> **YOUR TASK**: Could you restate the data word for word?

> **PROVIDED MATERIAL**:
-=-=-

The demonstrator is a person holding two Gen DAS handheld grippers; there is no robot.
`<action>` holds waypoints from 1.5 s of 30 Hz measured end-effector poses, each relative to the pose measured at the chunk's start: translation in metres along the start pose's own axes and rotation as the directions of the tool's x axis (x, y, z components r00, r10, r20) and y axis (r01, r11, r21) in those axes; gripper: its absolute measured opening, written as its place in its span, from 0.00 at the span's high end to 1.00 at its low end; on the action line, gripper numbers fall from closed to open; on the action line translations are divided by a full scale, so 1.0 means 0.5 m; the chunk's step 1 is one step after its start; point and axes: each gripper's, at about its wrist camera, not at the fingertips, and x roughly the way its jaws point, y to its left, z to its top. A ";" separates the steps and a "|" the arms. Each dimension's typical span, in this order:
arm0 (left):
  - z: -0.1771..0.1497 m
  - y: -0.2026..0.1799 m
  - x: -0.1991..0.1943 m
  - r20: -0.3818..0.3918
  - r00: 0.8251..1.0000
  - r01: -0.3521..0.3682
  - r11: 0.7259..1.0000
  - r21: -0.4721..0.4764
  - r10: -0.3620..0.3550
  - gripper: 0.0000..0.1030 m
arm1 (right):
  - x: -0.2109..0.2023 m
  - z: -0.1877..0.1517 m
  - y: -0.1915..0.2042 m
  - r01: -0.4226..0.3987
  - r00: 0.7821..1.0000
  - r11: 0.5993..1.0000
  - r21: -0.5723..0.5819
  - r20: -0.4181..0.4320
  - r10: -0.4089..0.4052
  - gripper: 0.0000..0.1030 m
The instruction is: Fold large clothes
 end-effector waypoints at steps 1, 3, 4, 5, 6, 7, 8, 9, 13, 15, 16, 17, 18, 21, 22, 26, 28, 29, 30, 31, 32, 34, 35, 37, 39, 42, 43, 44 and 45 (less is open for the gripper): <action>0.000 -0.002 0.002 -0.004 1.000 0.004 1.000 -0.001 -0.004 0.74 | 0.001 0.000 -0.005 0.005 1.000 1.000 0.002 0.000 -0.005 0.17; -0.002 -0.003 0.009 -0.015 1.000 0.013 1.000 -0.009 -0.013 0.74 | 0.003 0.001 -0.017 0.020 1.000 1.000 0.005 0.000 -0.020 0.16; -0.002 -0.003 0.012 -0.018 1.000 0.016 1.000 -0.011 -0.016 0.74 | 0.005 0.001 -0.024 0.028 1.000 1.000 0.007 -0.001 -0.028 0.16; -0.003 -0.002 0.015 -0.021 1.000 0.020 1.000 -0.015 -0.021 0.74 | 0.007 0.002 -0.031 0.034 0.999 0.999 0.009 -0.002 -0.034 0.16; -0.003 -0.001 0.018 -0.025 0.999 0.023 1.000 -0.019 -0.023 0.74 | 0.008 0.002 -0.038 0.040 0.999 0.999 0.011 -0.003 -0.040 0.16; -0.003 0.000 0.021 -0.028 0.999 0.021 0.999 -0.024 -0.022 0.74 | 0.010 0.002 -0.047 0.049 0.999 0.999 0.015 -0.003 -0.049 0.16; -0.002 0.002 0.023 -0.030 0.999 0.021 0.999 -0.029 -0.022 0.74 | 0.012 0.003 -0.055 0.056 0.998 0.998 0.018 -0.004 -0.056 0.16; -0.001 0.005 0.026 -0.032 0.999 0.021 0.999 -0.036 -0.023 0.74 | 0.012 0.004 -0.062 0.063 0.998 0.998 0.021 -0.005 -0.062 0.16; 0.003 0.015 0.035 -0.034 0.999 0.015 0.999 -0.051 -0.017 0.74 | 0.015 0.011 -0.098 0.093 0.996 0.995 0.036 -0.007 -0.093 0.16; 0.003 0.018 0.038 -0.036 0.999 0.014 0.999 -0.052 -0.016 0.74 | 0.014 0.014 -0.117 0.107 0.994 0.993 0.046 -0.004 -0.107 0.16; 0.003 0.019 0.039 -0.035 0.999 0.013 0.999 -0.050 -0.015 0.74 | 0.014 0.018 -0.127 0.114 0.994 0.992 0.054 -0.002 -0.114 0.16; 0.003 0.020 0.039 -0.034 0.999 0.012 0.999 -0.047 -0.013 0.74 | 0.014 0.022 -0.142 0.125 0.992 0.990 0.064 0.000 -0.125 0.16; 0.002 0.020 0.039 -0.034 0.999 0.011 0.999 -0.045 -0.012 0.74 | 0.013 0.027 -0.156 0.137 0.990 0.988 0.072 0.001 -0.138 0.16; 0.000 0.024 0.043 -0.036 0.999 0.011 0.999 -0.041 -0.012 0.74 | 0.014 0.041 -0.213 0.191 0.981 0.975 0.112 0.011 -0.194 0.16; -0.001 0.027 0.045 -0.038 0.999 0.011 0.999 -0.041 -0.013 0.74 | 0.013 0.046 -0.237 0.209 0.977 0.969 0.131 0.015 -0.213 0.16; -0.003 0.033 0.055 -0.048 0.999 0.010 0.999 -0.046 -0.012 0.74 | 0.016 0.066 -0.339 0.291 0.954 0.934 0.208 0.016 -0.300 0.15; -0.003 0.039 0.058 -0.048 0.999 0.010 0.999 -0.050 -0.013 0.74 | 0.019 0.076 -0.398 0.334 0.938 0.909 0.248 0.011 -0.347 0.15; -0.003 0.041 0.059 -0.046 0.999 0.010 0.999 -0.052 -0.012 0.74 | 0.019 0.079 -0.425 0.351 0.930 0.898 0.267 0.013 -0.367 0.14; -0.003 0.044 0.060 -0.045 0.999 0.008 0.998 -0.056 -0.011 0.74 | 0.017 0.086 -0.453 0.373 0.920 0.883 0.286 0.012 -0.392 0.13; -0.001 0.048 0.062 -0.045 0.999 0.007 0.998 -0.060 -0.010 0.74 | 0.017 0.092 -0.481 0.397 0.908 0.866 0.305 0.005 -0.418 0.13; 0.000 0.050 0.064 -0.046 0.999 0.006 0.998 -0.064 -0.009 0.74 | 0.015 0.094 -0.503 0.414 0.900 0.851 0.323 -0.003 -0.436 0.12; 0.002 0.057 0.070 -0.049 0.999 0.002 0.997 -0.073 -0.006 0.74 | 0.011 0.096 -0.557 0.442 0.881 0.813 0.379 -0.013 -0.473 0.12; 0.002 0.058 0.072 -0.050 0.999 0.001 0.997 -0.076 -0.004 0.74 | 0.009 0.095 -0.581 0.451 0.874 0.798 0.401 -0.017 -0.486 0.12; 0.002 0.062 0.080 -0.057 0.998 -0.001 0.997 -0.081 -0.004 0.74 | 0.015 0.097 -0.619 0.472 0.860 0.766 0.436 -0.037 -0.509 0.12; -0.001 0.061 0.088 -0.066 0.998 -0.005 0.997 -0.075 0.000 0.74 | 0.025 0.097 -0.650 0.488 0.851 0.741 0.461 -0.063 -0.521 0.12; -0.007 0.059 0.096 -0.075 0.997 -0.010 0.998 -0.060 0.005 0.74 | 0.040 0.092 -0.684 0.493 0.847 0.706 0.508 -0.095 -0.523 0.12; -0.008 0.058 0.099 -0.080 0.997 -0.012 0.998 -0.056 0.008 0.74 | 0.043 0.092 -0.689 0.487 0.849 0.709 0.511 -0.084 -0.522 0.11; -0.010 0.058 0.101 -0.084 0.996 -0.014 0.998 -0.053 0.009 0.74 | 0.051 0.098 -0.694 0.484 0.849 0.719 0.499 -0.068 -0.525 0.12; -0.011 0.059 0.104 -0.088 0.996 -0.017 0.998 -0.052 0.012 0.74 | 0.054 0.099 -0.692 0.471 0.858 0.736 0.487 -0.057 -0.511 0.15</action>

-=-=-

> **TASK OUTPUT**:
The demonstrator is a person holding two Gen DAS handheld grippers; there is no robot.
`<action>` holds waypoints from 1.5 s of 30 Hz measured end-effector poses, each relative to the pose measured at the chunk's start: translation in metres along the start pose's own axes and rotation as the directions of the tool's x axis (x, y, z components r00, r10, r20) and y axis (r01, r11, r21) in those axes; gripper: its absolute measured opening, written as its place in its span, from 0.00 at the span's high end to 1.00 at its low end; on the action line, gripper numbers fall from closed to open; on the action line translations are divided by a full scale, so 1.0 means 0.5 m; the chunk's step 1 is one step after its start; point and axes: each gripper's, at about its wrist camera, not at the fingertips, and x roughly the way its jaws point, y to its left, z to its top. A ";" separates the steps and a "|" the arms. Each dimension's typical span, in this order:
arm0 (left):
  - z: -0.1771..0.1497 m
  - y: -0.2026..0.1799 m
  - x: -0.1991..0.1943 m
  - r20: -0.3818..0.3918
  - r00: 0.8251..1.0000
  - r01: -0.3521..0.3682
  - r11: 0.7259..1.0000
  - r21: -0.4721..0.4764
  - r10: -0.3620..0.3550
  - gripper: 0.0000..0.1030 m
arm1 (right):
  - x: -0.2109..0.2023 m
  - z: -0.1877..0.1517 m
  - y: -0.1915..0.2042 m
  - r01: -0.4226..0.3987
  - r00: 0.7821..1.0000
  - r11: 0.5993..1.0000
  - r21: -0.5723..0.5819
  - r20: -0.4181..0.4320
  - r10: -0.4089..0.4052
  - gripper: 0.0000..0.1030 m
The instruction is: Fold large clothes
 end-effector waypoints at steps 1, 3, 4, 5, 6, 7, 8, 9, 13, 15, 16, 17, 18, 21, 22, 26, 28, 29, 30, 31, 32, 34, 35, 37, 39, 42, 43, 44 and 45 (less is open for the gripper): <action>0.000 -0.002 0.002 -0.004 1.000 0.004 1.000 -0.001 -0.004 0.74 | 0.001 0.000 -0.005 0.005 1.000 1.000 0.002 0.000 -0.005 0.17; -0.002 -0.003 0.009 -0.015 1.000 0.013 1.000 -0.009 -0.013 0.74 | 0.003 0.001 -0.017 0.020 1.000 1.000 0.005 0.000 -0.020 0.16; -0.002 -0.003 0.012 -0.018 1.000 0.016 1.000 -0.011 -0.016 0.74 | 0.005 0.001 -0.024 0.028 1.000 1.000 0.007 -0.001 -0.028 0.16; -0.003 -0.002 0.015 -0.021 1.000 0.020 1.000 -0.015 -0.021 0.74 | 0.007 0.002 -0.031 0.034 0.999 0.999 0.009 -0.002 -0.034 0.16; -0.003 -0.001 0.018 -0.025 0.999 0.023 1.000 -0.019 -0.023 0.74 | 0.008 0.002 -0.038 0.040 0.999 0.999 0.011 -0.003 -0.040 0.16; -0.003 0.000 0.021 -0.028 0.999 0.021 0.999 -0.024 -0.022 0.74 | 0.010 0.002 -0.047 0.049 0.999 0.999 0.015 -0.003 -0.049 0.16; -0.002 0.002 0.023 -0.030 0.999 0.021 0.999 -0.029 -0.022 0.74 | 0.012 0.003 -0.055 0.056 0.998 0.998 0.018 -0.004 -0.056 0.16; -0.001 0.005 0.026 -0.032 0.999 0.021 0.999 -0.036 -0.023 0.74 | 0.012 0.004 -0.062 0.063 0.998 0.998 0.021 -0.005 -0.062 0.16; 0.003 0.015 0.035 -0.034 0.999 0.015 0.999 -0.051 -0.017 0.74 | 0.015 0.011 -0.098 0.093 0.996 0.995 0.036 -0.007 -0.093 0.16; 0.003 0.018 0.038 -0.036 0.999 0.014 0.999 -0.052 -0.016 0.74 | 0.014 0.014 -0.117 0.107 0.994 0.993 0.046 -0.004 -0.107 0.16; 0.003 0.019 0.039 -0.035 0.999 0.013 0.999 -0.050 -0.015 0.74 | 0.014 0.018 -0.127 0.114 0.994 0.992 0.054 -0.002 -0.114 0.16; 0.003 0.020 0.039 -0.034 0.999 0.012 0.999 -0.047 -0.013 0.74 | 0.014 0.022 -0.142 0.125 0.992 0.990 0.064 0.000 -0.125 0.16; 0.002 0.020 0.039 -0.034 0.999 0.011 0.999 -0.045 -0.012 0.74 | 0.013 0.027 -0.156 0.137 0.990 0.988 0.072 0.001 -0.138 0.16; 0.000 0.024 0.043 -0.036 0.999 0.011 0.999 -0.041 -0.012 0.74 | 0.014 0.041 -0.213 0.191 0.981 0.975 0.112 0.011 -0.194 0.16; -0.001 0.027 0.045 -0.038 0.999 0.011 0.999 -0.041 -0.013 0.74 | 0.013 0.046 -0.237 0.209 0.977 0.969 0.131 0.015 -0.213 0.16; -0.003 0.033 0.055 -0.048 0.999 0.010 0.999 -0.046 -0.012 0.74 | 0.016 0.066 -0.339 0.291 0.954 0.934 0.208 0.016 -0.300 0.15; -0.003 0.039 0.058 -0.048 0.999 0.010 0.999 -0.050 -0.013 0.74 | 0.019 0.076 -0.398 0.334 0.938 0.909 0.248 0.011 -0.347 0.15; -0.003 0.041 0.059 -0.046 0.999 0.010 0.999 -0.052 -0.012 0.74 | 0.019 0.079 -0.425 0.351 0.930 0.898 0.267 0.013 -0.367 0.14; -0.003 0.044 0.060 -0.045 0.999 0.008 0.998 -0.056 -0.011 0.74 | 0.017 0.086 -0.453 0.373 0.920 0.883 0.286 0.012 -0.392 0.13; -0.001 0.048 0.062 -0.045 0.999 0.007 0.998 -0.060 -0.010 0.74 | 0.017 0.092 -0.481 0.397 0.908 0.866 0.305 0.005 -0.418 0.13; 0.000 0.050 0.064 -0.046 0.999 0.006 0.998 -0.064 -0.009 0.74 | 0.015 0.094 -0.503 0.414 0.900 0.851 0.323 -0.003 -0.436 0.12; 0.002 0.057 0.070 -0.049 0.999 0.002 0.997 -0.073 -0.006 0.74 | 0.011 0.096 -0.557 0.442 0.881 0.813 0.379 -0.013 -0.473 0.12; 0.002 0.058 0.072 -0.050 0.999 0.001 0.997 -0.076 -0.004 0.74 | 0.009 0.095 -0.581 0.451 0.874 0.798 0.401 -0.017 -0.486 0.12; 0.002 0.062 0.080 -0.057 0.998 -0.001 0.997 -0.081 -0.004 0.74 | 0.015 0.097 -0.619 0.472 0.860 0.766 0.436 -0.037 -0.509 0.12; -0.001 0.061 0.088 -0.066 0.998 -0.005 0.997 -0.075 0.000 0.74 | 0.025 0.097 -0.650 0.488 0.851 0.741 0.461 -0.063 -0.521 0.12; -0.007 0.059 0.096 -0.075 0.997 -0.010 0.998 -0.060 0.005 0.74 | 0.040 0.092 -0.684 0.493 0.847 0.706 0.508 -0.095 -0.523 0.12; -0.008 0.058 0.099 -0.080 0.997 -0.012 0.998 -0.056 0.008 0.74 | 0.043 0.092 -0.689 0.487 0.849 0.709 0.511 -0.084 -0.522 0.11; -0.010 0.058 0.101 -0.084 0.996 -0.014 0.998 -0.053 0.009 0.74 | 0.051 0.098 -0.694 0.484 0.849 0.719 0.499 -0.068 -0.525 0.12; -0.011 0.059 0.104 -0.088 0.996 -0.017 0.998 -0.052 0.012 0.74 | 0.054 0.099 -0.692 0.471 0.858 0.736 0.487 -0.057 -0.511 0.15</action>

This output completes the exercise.